Marshall McLuhan: By the way, converts come in through the back door of the church. Coming in through the back door is coming in through the effects of the church, and not through its teachings. When you come in the front door you have first to swallow all the doctrines and all the teachings, which is what happens to the kids you see in school.

Nina Sutton: Meanwhile there was a constant stream of visitors from all over the world because he was incredibly famous. So he would give seminars and lectures – I attended some, not all of them because my rational mind had great time coping.

Marshall McLuhan: I had learnt my religion at the upper level before I found anything down there at all. I had no religious yearnings or needs of any sort but I was quite aware of the claims of the church and I wanted to know what the claims were about. I became aware that the church had had an enormous effect in shaping Western man. I became aware of what the church claimed to be.

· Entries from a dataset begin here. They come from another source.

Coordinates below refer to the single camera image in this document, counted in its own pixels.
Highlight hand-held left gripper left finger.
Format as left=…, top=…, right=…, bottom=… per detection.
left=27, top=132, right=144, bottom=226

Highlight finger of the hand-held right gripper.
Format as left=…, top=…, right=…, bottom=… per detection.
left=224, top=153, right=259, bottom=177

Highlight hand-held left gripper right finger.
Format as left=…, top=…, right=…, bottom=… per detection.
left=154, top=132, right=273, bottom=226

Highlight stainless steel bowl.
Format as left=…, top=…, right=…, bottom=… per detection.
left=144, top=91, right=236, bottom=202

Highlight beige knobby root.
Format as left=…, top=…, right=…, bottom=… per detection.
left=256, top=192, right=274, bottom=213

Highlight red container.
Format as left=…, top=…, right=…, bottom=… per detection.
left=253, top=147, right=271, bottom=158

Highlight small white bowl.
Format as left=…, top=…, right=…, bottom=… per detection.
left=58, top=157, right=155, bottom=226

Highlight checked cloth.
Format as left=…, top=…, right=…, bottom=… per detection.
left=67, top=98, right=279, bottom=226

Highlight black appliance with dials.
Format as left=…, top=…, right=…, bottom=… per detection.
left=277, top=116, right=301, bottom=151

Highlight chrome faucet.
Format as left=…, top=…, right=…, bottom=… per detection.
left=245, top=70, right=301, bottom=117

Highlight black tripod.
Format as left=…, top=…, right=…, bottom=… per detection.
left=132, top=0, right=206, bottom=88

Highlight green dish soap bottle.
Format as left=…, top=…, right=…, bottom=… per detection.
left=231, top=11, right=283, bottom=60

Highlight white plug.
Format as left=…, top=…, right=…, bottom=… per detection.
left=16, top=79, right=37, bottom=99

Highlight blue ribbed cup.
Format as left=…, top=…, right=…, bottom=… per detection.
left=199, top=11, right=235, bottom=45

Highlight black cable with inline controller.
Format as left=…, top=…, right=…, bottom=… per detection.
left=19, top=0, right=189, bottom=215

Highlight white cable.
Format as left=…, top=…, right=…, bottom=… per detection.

Nina Sutton: He had converted to Catholicism a long time before we met and he was a real true believer. And we discussed several times. And coming from a very Catholic country I had some very definite ideas about you know the unpleasant role that the church could play in a country etc.

Marshall McLuhan: Now I had no religious belief at that time at all. I was an agnostic. But I finally decided that if the church is what it says it is, you are also told how to test that hypothesis and you are told to knock and knock and knock and demand to be shown.

Nina Sutton: But then that last encounter really moved me. I don’t know whether you can picture him now, but he was easily flippant, pretending to not mind, and to not think you know. Suddenly that last day we were sitting in that little office, attic shaped sort of little office that he had at the top of his institute.

Marshall McLuhan: …you are told to knock and knock and knock and demand to be shown…

Nina Sutton: And he actually believed in grace you see.

Marshall McLuhan: …that, if it is what it says it is, it also says that you will be given the means of knowing.

Nina Sutton: So for about an hour, without admitting to it, he tried to convince me to knock on God’s door.

Marshall McLuhan: …if it is what it says it is, it also says that you will be given the means of knowing.

Nina Sutton: …all you have to do Nina is knock and he will answer. And I was absolutely moved because it was so uncharacteristic and it came from such a deep place in him.

Margaret Coffey: Nina Sutton. Here’s a missing piece from a common McLuhan image.

Michael W. Higgins: My name is Michael W. – William – Higgins. I am the vice-president for mission and Catholic identity of Sacred Heart University in Fairfield, Connecticut. I am the past president of two Canadian universities…

Margaret Coffey: Michael Higgins is talking to me from New Brunswick, Canada. He met McLuhan in the seventies, when he was a post-grad student.

Michael W. Higgins: Mass was held at the collegiate Church at the University of St Michael’s College which was known as St Basil’s. [Note: St Michael's is a Catholic College, part of the University of Toronto. McLuhan taught in Catholic institutions throughout his academic career].And Mass would be held every day at 12.10 and sometimes he would abbreviate his class or he would leave immediately after his class because the Eucharist meant a lot to him.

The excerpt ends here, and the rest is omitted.